AIM OF THE TASK - List every line in this data where the string "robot" occurs.

PROVIDED ENTRIES -
=== Begin Enclosure ===

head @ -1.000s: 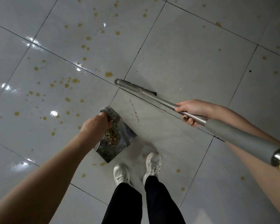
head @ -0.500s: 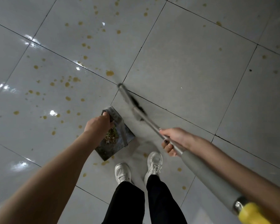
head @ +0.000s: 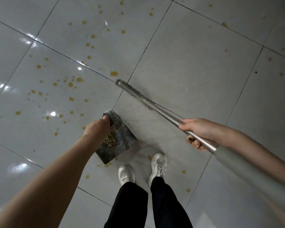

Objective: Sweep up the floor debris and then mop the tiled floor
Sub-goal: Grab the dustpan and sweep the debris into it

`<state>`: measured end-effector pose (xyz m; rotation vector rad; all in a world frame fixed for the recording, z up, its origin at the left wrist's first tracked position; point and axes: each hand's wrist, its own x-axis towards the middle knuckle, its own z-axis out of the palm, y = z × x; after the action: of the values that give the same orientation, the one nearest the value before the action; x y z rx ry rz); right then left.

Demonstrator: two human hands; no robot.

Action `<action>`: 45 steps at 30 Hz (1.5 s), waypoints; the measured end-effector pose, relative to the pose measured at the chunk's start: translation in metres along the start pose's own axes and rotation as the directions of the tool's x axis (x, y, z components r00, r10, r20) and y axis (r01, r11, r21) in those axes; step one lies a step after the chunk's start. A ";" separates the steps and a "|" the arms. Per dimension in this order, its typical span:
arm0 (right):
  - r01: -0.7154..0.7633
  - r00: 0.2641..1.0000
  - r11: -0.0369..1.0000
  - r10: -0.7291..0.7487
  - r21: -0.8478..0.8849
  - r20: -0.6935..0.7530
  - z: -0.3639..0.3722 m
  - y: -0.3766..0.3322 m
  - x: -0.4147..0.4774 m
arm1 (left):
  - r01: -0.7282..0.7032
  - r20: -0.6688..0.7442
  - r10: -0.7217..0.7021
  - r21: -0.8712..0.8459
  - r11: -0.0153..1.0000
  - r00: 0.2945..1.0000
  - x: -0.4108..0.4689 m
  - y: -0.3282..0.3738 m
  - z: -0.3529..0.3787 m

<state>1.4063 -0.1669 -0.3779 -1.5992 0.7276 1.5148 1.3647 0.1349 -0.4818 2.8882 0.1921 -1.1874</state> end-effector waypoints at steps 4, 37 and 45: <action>-0.123 0.990 0.991 0.118 0.059 0.076 0.038 0.007 0.024 | -0.011 0.022 0.011 -0.014 1.000 1.000 -0.005 -0.003 0.000; -0.105 0.985 0.994 0.108 -0.031 0.137 0.051 0.005 0.006 | 0.009 -0.022 -0.013 -0.145 0.989 1.000 -0.027 -0.046 0.032; -0.275 0.888 0.944 0.176 0.184 0.425 0.070 0.003 0.021 | 0.000 -0.025 -0.003 -0.137 0.991 1.000 -0.026 -0.046 0.033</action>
<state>1.3697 -0.1066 -0.3962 -1.0006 0.8427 1.7782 1.3178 0.1761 -0.4850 2.7858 0.2650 -1.0920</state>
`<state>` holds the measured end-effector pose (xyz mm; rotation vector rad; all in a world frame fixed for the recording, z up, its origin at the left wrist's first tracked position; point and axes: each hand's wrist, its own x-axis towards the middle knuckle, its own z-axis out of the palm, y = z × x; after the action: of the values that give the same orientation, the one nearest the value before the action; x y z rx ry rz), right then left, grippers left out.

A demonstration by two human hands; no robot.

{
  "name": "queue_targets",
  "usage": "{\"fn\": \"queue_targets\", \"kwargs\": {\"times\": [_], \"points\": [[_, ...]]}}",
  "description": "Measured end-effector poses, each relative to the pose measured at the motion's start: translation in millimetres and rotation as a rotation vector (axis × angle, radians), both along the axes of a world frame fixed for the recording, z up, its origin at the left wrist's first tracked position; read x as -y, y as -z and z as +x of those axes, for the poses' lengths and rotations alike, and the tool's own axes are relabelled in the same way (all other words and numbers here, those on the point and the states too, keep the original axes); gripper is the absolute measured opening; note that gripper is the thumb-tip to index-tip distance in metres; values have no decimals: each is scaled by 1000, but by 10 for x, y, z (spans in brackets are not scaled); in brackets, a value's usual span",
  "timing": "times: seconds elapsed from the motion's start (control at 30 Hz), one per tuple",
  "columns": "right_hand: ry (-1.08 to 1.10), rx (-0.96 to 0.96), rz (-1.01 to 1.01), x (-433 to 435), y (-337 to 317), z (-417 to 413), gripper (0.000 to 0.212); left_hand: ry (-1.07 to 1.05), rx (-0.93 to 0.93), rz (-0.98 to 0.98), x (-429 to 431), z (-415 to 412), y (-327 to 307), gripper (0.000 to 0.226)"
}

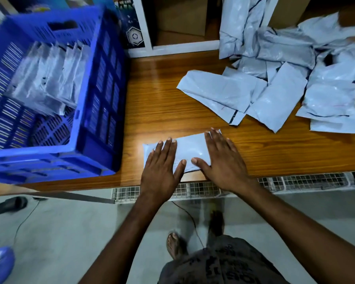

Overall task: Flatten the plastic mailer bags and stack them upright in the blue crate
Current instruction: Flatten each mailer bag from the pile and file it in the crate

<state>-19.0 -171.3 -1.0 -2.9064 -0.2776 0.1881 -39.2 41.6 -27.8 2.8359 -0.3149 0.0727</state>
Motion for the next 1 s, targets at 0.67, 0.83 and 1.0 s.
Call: {"fn": "queue_targets", "kwargs": {"times": [0.67, 0.83, 1.0], "points": [[-299, 49, -125, 21, -186, -471, 93, 193, -3, 121, -330, -381, -214, 73], [-291, 214, -98, 109, -158, -708, 70, 267, 181, -20, -491, -532, -294, 58], [-176, 413, 94, 172, -628, -691, 59, 178, 324, -185, -437, -473, -887, 44]]}}
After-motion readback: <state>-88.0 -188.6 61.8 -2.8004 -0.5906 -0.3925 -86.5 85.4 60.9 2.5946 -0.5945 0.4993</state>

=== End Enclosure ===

THE COMPLETED TASK -
Demonstrator: two human hands; no robot.
A demonstration by two human hands; no robot.

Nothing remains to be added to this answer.